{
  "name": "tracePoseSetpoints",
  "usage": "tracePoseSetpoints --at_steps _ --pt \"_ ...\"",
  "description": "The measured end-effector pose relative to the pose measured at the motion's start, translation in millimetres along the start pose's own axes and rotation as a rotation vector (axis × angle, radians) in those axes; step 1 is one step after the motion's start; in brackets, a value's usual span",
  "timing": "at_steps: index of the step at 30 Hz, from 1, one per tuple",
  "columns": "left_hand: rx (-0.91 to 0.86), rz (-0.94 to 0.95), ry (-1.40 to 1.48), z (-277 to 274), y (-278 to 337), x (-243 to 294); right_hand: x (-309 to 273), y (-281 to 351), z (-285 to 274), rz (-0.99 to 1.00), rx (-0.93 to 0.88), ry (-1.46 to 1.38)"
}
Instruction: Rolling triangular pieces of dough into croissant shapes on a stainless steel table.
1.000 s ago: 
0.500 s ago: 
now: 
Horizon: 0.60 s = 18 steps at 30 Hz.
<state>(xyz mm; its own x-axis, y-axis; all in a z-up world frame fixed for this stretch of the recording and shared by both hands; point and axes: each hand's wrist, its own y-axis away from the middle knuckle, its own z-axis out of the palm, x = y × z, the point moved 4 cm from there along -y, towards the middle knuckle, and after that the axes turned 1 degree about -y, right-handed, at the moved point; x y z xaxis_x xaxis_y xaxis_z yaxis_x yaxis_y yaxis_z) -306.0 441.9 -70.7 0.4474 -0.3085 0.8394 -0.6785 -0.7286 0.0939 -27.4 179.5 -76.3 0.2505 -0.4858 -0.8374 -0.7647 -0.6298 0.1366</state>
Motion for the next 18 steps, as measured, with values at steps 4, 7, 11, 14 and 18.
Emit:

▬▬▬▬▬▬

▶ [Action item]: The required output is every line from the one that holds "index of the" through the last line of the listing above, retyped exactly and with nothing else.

▶ [Exercise output]:
  "timing": "at_steps: index of the step at 30 Hz, from 1, one per tuple",
  "columns": "left_hand: rx (-0.91 to 0.86), rz (-0.94 to 0.95), ry (-1.40 to 1.48), z (-277 to 274), y (-278 to 337), x (-243 to 294); right_hand: x (-309 to 273), y (-281 to 351), z (-285 to 274), rz (-0.99 to 1.00), rx (-0.93 to 0.88), ry (-1.46 to 1.38)"
}
Instruction: Rolling triangular pieces of dough into croissant shapes on a stainless steel table.
1.000 s ago: 
0.500 s ago: 
now: 
Horizon: 0.60 s = 18 steps at 30 Hz.
<state>(xyz mm; its own x-axis, y-axis; all in a z-up world frame fixed for this stretch of the recording and shared by both hands; point and axes: each hand's wrist, its own y-axis away from the middle knuckle, its own z-axis out of the palm, x = y × z, the point moved 4 cm from there along -y, towards the middle knuckle, and after that the axes turned 1 degree about -y, right-handed, at the moved point; x y z xaxis_x xaxis_y xaxis_z yaxis_x yaxis_y yaxis_z) -306.0 441.9 -70.7 0.4474 -0.3085 0.8394 -0.6785 -0.7286 0.0939 -27.4 179.5 -76.3 0.2505 -0.4858 -0.8374 -0.7647 -0.6298 0.1366</state>
Motion for the next 18 steps, as measured, with values at steps 4, 7, 11, 14 and 18.
Emit:

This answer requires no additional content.